Analytics event sampling: why your data vanishes above 500K sessions

Newsletter metrics dashboard with charts and graphs

Written by

in

If you’re running a content site that pulls 500,000+ sessions a month, you’ve probably noticed something strange: your GA4 reports don’t always match. Run the same custom report twice, and the numbers shift. Filter by a specific page or traffic source, and suddenly your totals don’t add up.

You’re not imagining it. You’ve hit GA4’s sampling threshold.

Sampling means Google is analysing a subset of your data—not all of it—then extrapolating the results. It’s faster for Google to process, but it quietly erodes the accuracy of every decision you make based on those numbers.

When sampling kicks in (earlier than you think)

Google’s documentation says GA4 standard properties support up to 10 million events per month before sampling applies. That sounds like plenty of headroom.

But sampling doesn’t wait until you hit 10 million events. It starts much earlier—often around 500,000 sessions—when you build custom reports, apply filters, or request data outside the standard date range.

Standard reports (the pre-built ones GA4 ships with) use aggregated data tables and rarely sample. But the moment you:

  • Add a secondary dimension
  • Apply a segment or filter
  • Build an exploration report
  • Request data older than 14 months

…GA4 switches to on-the-fly querying, and sampling kicks in if your property is processing enough events.

You’ll see a green badge in the top-right corner of your report that says “This report is based on X% of sessions.” If that number is below 100%, your data is sampled.

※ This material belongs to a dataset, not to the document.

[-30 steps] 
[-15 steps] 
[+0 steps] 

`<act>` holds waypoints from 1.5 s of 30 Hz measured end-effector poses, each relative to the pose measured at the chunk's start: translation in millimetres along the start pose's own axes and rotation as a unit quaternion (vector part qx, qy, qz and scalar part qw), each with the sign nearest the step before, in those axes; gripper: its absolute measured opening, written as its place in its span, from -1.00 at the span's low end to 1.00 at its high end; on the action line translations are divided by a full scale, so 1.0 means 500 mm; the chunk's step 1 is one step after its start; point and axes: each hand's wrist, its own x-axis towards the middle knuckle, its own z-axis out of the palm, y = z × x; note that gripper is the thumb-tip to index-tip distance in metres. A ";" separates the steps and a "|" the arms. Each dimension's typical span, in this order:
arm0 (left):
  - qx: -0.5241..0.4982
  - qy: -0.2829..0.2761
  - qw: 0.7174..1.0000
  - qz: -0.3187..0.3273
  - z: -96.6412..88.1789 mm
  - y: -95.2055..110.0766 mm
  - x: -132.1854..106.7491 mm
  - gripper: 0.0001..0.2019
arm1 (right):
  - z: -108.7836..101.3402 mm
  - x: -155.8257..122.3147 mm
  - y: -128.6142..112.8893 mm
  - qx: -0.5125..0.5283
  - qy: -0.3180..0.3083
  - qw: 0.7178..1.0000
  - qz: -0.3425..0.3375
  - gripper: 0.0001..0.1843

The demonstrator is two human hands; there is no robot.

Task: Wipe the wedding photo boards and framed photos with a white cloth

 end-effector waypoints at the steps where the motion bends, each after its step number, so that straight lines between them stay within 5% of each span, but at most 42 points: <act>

What gets lost in sampled data

Sampling doesn’t affect every metric equally. High-level numbers—total sessions, pageviews, users—tend to hold up reasonably well even at 20–30% sampling rates.

But the more specific your question, the worse sampling performs. If you’re trying to:

  • Identify which blog post drove the most newsletter signups from organic search last quarter
  • Compare conversion rates across traffic sources for a specific product page
  • Measure how a site-speed optimisation affected bounce rates on mobile

…sampling can distort the answer enough to reverse your conclusions.

I’ve seen sampled reports show a 15% conversion rate on a landing page when the unsampled data (pulled via BigQuery export) showed 11%. That’s not a rounding error—that’s a different business decision.

How to reduce or avoid sampling

If you’re consistently hitting sampling in GA4, you have four options.

Option one: Narrow your date range. Instead of analysing the last six months, break it into monthly or bi-weekly segments. Smaller queries are less likely to sample. You’ll need to stitch the data together manually, but at least it’s accurate.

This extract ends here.